Historisches Lagertor zukünftig in der Dauerausstellung

Das 2014 von unbekannten Tätern gestohlene historische Lagertor mit der zynischen Inschrift „Arbeit macht frei“ war im Februar 2017 an die KZ-Gedenkstätte zurückgekehrt, nachdem es Ende 2016 von der Polizei in Bergen (Norwegen) sichergestellt worden war. Bei dem Diebstahl vor zwei Jahren hatte es sich um den ersten und schwersten Angriff auf den historischen Gebäudebestand in der Geschichte der Gedenkstätte gehandelt. Ziel der Schändung war das im „Jourhaus“ befindliche Lagertor: das zentrale Symbol des Leidensweges der Häftlinge des Konzentrationslagers.

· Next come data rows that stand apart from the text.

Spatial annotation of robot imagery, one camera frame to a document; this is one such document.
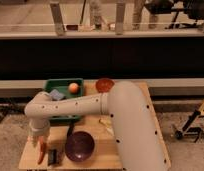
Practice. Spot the yellow black stand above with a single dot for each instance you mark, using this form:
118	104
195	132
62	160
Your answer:
188	129

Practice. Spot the black utensil handle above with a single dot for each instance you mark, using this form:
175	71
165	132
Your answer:
70	129

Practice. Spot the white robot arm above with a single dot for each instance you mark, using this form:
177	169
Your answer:
136	131

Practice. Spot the green plastic tray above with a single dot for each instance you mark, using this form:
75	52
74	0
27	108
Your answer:
62	86

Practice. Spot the orange peach ball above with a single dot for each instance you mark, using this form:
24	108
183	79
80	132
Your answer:
73	87

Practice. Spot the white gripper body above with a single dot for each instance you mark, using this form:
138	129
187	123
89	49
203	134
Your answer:
38	134

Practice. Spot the blue grey sponge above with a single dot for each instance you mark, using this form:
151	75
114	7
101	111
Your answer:
56	95

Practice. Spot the small dark metal block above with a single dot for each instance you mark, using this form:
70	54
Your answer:
54	157

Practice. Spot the purple bowl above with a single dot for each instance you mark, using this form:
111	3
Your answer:
79	146

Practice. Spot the red orange bowl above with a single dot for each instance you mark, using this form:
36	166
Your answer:
104	85

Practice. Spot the wooden table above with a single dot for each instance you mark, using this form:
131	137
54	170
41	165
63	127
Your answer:
105	155

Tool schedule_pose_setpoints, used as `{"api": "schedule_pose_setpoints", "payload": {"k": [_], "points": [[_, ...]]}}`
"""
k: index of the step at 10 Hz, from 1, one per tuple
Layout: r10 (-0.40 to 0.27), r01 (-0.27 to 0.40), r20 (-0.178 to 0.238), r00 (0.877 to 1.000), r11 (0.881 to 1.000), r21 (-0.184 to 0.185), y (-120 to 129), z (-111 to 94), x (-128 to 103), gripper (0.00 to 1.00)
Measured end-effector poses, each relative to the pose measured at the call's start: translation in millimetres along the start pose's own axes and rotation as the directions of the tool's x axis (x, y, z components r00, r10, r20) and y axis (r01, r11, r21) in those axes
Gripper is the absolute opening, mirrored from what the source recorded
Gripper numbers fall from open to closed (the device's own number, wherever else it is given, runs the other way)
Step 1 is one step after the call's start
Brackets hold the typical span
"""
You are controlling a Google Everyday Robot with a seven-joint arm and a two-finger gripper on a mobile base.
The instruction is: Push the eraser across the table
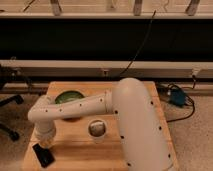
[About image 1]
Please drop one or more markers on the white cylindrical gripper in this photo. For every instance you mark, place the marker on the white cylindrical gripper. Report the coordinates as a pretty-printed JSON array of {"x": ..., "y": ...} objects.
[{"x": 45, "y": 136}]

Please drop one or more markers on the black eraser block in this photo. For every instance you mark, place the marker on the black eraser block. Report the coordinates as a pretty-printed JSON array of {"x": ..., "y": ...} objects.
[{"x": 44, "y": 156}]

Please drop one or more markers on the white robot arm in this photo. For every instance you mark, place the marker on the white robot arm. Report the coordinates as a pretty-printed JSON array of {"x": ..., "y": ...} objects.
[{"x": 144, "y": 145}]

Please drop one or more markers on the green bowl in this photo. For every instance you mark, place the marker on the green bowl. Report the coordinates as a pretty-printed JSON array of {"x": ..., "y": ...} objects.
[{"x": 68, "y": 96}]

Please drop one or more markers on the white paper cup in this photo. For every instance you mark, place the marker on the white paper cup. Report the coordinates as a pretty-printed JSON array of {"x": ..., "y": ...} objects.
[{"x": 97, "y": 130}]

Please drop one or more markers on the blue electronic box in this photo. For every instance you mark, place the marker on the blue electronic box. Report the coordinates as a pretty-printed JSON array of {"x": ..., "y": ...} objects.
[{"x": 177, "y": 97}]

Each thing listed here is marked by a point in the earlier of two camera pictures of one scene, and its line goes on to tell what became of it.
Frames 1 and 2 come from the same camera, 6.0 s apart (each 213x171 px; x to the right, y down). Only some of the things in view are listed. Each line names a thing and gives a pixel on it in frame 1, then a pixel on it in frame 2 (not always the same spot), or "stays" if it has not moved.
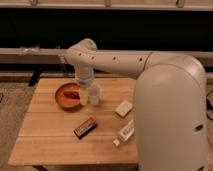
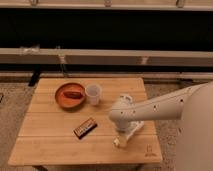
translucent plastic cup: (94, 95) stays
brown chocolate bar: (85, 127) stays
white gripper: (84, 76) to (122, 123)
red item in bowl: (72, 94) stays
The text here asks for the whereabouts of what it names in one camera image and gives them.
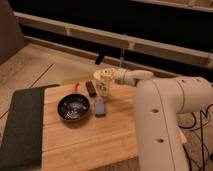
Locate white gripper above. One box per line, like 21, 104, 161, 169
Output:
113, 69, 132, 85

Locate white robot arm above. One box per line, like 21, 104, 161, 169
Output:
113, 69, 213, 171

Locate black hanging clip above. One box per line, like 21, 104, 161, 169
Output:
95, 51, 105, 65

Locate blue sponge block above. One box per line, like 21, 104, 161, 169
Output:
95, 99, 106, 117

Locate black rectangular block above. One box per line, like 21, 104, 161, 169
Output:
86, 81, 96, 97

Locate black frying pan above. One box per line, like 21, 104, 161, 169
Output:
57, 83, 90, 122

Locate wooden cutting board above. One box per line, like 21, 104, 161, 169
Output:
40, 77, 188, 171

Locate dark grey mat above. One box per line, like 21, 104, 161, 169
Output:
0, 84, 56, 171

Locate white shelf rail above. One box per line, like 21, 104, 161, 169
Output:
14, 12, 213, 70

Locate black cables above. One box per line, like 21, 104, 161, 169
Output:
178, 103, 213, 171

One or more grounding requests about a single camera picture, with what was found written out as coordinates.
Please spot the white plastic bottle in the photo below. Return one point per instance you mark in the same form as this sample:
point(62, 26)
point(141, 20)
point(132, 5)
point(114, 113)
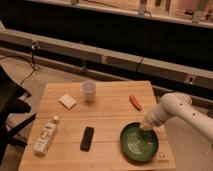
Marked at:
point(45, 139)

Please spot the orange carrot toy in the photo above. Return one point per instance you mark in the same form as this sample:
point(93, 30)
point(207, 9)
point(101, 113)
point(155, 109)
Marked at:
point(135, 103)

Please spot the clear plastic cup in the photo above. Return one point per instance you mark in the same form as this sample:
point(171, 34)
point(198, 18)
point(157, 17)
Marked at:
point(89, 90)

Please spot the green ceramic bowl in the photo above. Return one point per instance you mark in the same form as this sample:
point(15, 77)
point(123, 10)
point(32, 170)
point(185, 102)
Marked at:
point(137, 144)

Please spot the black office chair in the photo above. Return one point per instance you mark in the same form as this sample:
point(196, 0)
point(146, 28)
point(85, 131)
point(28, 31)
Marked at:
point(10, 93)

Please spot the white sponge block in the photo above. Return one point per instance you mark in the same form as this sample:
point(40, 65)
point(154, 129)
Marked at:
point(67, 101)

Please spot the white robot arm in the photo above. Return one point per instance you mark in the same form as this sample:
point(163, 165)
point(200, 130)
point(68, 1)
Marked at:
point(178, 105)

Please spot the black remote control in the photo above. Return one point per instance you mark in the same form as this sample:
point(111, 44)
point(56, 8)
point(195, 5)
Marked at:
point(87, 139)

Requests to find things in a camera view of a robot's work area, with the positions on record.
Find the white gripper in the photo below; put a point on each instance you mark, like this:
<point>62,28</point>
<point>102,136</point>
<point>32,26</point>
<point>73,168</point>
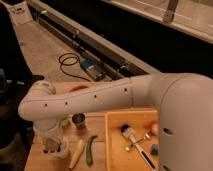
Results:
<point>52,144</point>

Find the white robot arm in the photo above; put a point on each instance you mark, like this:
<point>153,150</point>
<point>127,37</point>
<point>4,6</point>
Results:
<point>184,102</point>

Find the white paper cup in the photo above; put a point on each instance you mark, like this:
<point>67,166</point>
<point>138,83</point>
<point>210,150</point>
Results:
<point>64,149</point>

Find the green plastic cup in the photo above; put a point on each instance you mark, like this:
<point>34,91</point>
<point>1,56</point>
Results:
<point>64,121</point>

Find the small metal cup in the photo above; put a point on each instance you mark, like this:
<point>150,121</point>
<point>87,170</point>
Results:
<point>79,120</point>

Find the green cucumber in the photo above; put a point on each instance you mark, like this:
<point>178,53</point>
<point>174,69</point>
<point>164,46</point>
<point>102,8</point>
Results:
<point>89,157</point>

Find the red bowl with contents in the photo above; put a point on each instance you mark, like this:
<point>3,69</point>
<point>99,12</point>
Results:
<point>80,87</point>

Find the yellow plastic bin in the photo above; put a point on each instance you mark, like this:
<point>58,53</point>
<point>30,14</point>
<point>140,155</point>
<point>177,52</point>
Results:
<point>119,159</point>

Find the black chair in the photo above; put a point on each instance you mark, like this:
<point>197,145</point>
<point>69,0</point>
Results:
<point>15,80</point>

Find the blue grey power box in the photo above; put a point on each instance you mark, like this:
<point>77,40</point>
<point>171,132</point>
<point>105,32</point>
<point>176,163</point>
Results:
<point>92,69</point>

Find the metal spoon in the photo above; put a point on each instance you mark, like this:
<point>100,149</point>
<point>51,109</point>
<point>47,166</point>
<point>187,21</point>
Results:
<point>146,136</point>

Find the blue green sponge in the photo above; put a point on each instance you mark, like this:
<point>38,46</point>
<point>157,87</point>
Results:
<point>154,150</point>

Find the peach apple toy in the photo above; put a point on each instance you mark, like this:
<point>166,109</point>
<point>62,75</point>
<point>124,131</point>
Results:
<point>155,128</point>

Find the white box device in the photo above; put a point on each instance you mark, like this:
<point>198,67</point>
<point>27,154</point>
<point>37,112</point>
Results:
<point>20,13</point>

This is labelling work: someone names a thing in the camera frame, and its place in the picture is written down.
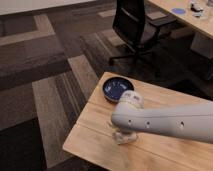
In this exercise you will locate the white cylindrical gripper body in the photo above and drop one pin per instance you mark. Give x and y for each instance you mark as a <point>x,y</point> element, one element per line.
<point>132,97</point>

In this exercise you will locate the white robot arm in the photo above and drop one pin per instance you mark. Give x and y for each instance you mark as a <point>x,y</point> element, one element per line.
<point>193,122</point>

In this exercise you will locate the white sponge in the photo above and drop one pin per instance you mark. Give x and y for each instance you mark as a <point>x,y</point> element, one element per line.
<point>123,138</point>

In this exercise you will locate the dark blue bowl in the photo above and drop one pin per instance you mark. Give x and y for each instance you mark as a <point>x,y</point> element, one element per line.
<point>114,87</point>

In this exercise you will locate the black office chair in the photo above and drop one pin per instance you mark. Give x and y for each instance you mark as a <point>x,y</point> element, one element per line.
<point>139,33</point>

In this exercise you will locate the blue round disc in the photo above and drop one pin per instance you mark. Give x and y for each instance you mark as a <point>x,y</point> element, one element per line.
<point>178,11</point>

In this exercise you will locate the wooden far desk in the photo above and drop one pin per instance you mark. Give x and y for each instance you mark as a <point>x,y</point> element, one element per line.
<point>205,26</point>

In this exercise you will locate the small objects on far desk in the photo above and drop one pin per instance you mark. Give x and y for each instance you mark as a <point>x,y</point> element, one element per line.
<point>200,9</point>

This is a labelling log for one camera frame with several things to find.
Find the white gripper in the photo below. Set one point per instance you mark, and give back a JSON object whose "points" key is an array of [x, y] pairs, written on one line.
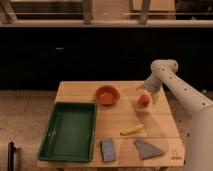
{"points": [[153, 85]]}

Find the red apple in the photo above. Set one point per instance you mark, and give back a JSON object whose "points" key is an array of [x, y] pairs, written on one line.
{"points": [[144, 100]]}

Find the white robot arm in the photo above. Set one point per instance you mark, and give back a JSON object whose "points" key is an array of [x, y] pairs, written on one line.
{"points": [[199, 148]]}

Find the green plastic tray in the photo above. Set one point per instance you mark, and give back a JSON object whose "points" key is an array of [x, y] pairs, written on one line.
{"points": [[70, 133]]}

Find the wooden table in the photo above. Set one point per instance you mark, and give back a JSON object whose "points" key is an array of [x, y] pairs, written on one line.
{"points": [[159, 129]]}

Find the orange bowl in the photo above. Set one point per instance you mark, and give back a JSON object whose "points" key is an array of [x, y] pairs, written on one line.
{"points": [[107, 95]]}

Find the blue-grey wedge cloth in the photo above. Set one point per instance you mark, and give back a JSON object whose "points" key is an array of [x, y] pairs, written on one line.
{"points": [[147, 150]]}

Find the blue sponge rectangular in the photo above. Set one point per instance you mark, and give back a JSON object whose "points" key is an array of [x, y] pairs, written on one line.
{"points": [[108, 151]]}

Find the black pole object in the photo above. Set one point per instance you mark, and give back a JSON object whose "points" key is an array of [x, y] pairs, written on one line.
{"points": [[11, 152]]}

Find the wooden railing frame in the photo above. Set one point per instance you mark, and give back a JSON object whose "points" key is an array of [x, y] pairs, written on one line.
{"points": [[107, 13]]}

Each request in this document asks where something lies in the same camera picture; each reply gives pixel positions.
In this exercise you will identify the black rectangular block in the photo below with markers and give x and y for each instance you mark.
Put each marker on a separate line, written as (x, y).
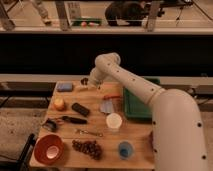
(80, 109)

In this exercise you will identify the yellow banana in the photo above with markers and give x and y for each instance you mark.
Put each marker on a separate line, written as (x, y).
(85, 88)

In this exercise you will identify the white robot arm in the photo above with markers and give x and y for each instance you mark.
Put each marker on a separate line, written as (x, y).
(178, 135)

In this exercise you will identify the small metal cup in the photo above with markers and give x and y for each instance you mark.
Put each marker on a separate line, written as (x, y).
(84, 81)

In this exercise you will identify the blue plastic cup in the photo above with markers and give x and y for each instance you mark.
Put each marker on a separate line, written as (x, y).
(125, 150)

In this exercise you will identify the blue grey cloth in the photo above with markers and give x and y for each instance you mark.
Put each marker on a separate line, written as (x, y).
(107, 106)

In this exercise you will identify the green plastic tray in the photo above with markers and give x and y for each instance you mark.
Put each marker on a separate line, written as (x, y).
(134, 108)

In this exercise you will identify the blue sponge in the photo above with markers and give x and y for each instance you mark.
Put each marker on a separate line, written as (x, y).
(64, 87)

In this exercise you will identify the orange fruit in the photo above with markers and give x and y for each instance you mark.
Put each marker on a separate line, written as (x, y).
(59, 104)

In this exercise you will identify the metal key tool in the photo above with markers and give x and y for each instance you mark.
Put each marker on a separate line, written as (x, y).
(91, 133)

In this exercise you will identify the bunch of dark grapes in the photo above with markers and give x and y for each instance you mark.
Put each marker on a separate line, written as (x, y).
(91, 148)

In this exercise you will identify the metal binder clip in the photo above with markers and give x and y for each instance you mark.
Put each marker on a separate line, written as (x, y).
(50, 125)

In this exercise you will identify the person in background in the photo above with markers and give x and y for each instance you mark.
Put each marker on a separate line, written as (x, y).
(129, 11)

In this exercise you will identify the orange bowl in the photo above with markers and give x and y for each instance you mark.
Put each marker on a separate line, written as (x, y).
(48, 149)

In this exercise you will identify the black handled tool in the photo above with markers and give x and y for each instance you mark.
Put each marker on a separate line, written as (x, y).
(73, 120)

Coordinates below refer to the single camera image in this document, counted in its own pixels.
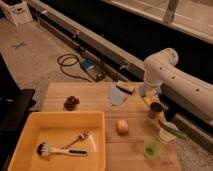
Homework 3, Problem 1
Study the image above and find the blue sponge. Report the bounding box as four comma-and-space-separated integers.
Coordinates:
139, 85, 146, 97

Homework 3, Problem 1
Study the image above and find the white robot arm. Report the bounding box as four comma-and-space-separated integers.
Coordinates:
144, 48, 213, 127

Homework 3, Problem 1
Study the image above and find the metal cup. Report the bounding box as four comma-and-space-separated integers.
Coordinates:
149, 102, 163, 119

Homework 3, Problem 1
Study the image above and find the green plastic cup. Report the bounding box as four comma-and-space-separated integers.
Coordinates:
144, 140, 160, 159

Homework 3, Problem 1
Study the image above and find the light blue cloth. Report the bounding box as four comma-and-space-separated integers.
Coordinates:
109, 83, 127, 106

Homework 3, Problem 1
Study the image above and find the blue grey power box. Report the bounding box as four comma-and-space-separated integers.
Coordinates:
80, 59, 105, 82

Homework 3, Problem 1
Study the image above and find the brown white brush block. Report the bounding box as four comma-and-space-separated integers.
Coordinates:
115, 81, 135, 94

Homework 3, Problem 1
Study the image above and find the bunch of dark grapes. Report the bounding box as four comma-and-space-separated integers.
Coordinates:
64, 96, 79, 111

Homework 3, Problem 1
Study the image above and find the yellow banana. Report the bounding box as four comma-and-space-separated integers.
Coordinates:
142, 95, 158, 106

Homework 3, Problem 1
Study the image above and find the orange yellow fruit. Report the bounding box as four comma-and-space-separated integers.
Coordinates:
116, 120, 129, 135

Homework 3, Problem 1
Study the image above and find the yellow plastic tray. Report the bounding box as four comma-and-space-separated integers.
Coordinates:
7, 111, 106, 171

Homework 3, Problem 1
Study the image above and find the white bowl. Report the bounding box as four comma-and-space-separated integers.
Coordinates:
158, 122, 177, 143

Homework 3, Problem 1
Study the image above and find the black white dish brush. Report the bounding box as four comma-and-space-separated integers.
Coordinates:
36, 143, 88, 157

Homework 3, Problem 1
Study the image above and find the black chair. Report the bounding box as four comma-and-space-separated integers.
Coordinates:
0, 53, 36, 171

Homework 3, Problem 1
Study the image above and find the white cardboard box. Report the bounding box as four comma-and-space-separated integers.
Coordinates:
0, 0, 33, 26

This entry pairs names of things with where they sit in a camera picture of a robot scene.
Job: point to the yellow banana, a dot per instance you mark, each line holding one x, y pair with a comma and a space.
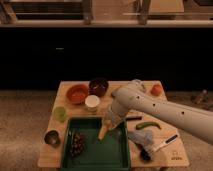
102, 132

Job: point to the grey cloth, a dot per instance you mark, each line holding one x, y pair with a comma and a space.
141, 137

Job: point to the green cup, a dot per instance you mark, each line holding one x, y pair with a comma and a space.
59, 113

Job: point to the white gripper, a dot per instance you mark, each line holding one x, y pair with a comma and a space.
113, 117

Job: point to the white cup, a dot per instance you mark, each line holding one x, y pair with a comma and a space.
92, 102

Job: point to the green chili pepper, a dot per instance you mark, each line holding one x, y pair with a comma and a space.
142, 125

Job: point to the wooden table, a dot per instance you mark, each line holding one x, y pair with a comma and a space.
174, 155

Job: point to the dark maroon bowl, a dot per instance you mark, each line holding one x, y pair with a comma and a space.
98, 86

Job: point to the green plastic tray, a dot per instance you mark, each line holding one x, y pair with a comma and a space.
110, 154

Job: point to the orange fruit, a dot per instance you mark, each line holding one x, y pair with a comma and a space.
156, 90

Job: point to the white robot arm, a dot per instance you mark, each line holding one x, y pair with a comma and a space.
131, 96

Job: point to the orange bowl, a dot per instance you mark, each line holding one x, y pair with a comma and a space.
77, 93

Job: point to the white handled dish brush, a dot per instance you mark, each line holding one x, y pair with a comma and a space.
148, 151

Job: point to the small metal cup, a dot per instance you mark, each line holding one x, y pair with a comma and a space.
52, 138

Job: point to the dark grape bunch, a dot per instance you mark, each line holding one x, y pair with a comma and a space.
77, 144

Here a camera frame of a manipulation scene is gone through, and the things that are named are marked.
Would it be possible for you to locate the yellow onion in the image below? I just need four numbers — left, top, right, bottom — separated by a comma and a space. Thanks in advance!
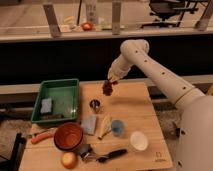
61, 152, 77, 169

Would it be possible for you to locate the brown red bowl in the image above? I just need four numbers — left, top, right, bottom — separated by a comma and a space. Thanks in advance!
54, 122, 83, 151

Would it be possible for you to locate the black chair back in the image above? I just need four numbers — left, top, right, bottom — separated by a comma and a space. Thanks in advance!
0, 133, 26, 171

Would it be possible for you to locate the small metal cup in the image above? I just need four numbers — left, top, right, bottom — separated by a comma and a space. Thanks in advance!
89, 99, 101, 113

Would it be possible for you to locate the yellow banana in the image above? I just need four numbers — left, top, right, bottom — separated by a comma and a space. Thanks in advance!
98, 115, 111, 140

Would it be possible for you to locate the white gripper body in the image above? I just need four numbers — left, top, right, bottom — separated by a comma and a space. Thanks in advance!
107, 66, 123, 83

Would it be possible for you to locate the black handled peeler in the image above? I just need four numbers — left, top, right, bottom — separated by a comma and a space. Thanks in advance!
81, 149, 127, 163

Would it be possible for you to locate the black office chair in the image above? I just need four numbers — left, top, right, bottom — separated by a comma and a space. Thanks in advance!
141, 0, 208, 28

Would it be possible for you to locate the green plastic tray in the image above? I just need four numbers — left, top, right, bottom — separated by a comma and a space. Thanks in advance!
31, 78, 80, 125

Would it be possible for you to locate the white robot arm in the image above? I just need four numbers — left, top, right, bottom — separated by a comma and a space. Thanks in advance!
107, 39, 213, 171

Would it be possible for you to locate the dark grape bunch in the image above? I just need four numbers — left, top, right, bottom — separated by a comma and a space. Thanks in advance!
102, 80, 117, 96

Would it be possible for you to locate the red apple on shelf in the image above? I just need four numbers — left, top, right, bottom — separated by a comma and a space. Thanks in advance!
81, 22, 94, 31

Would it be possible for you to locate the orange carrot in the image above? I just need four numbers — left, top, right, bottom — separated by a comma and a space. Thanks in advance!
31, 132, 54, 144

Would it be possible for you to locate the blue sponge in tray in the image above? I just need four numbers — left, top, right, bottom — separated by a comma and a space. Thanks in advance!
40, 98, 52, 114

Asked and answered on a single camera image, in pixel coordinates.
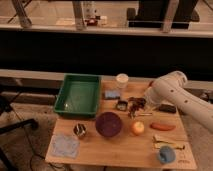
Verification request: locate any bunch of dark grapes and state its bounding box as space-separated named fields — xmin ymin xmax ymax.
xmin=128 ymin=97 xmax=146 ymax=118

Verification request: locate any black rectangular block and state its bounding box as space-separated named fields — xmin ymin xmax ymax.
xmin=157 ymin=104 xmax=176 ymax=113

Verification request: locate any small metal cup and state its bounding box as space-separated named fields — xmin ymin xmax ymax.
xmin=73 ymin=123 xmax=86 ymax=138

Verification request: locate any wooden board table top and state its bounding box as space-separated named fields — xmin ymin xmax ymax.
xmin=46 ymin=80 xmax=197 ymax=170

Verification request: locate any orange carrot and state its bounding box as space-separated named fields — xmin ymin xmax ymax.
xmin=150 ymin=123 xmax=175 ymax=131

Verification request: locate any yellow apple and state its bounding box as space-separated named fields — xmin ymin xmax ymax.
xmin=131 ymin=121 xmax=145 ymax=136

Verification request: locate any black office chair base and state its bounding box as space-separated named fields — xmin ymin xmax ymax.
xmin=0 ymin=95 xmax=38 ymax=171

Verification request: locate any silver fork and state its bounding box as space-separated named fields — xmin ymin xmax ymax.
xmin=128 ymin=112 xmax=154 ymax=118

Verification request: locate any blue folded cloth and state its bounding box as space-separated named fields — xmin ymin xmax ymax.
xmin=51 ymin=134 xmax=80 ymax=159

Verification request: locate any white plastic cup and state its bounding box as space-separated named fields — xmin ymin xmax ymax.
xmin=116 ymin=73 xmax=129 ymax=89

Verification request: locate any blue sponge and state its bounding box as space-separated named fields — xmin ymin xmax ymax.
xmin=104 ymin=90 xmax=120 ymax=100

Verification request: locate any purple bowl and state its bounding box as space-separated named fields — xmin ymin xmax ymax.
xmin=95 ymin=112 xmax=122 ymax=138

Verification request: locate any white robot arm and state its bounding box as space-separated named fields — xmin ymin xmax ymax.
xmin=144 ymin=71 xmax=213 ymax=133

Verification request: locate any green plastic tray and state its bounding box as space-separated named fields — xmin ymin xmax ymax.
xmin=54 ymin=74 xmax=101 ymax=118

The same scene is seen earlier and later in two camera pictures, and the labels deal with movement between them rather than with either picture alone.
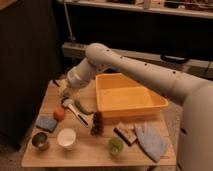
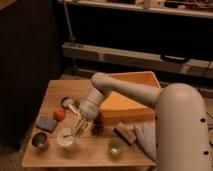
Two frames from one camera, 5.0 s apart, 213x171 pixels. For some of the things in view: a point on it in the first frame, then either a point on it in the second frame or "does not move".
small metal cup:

Die Gremien der Stiftung Bayerische Gedenkstätten hatten nach der Rückkehr des Tores entschieden, es nicht wieder am historischen Standort einzusetzen. Es wird vielmehr in einer alarmgesicherten Vitrine zu sehen sein, die in das Sicherheitskonzept der Gedenkstätte integriert wird und mit einem Text zur Geschichte dieses wichtigen Objekts versehen ist.